The CPU 41 controls the pedestal device 17. The memory 42 is a RAM, a ROM, an HDD, or the like, and stores various programs and various data. Various functions in the pedestal device 17 are realized by the CPU 41 reading and executing the program stored in the memory 42. Note that some or all of the various functions of the pedestal device 17 may be realized by hardware such as a circuit.

The charger 43 charges the battery 37 of the elevator inspection device 16. The communication interface 44 can communicate with the elevator inspection device 16 in a non-contact manner or in contact with the elevator inspection device 16, and can communicate with the monitoring terminal 12. Note that different communication interfaces may be used for communication with the elevator inspection device 16 and communication with the monitoring terminal 12.

(Inspection method by elevator inspection device 16)
FIG. 5 shows a situation at the start of inspection in the hoistway 2 by the elevator inspection device 16.

When the monitoring center 15 receives information from the elevator 1 that the seismic detector 10 detects the main movement and the car 6 has stopped when an earthquake occurs, the monitoring center 15 sends an inspection command 18 to the elevator 1 via the public network 14. To send. The inspection command 18 is transmitted to the elevator inspection device 16 via the control device 11 and the monitoring terminal 12, and further via the tail code 13, the car 6, and the pedestal device 17.

Upon receiving the inspection command 18, the elevator inspection device 16 determines whether or not the inside of the hoistway 2 can be inspected (whether or not the elevator inspection device 16 is in a flying state, whether or not the shaking has subsided, etc.). Then, the inspection in the hoistway 2 is started based on the determination result.

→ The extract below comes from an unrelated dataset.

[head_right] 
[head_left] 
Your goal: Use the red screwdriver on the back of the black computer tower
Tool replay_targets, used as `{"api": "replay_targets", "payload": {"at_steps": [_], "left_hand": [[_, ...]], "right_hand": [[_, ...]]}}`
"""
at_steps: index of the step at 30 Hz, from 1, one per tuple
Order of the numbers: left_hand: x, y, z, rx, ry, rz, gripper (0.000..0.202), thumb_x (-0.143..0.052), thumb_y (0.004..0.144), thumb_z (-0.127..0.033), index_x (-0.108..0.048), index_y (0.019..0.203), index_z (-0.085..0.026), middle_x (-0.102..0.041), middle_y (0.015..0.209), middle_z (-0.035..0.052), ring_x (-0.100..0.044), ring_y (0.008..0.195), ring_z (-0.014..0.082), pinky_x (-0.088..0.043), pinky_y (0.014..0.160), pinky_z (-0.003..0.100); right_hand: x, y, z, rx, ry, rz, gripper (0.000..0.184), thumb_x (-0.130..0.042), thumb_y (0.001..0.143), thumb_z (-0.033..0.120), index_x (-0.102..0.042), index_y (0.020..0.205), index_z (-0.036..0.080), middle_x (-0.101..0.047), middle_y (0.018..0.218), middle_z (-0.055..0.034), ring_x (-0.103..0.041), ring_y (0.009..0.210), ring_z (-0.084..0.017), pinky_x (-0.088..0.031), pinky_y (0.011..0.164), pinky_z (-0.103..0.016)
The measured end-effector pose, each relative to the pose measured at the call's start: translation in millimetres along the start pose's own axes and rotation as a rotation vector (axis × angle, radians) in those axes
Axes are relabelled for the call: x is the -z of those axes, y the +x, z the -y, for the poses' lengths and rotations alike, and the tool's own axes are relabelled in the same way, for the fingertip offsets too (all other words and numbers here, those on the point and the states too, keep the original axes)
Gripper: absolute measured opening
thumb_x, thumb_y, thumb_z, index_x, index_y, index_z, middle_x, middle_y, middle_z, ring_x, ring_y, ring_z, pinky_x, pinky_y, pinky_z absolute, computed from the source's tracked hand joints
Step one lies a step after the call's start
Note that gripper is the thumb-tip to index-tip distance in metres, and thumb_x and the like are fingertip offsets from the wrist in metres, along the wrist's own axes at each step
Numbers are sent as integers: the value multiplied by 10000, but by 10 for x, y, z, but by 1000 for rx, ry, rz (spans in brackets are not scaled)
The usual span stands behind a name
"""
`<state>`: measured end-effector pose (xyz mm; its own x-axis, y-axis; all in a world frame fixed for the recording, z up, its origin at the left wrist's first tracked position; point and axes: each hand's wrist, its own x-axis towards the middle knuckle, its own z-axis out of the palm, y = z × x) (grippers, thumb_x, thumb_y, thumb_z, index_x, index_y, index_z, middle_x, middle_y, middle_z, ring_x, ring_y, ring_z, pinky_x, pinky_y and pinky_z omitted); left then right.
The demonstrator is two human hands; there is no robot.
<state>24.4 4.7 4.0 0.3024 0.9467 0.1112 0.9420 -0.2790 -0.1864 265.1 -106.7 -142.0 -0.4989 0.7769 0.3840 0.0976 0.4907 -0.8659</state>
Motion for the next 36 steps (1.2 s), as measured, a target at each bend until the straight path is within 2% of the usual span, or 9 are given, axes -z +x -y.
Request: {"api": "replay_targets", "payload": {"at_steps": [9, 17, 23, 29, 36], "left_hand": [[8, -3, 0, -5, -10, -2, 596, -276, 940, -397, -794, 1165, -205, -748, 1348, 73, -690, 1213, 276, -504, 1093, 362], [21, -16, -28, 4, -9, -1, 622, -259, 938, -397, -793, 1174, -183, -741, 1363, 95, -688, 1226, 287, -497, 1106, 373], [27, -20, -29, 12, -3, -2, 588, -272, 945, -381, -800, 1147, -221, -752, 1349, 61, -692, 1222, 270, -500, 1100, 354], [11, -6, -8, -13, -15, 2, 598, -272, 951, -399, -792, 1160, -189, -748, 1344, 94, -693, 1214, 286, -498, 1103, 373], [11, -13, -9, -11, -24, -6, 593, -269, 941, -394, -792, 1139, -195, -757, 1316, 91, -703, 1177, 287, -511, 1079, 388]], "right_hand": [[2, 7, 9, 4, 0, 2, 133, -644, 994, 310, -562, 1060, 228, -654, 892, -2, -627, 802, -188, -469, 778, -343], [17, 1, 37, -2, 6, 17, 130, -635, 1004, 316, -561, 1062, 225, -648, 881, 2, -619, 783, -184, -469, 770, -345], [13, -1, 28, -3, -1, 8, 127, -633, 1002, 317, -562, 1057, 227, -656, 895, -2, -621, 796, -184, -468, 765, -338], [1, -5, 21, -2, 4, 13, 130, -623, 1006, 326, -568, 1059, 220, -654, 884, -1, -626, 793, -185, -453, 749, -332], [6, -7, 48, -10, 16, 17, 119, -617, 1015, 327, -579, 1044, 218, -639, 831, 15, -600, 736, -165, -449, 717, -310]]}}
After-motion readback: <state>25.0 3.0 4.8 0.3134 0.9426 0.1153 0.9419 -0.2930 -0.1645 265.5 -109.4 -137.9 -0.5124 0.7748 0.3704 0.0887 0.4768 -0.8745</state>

FIG. 6 shows a situation at the time of inspection in the hoistway 2 by the elevator inspection device 16.

The elevator inspection device 16 inspects (photographs) the inside of the hoistway 2 with the omnidirectional camera 35 according to an inspection program prescribed in advance, and confirms whether an earthquake has occurred again during the inspection. For example, when the elevator inspection device 16 starts the inspection in the hoistway 2, it hovering on the spot every time it moves (ascends or descends) a certain distance, and the rope 8 is mounted on the omnidirectional camera 35. Check for shaking and determine if there is shaking due to the earthquake. The elevator inspection device 16 moves to a predetermined place (pedestal device 17, near the pedestal device 17, etc.) when it is determined that there has been shaking due to an earthquake.

FIG. 7 shows the situation at the end of the inspection in the hoistway 2 by the elevator inspection device 16.

When the inspection in the hoistway 2 is completed, the elevator inspection device 16 returns to the original position (pedestal device 17) and monitors the inspection result 19 via the pedestal device 17, the car 6, the tail code 13, and the control device 11. It is transmitted to the terminal 12 and the inspection in the hoistway 2 is completed.

After that, the worker who arrives at the site confirms the inspection result 19 by the elevator inspection device 16 on the monitoring terminal 12, and performs restoration work and the like.

(Inspection processing by elevator inspection device 16)
FIG. 8 shows a processing procedure related to the inspection process by the elevator inspection device 16.

When an earthquake occurs (step S1), the seismic detector 10 installed in the machine room 3 detects vibration, and when it is determined that it is the main motion, the control device 11 detects the earthquake of the major motion (step S1). Signals, information, etc.) are sent (step S2). When the control device 11 receives that it has detected a major earthquake, it transmits a stop command to the hoisting machine 4, the hoisting machine 4 stops, and the car 6 stops (step S3). The control device 11 transmits the information that the car 6 has stopped to the monitoring center 15 at an appropriate timing.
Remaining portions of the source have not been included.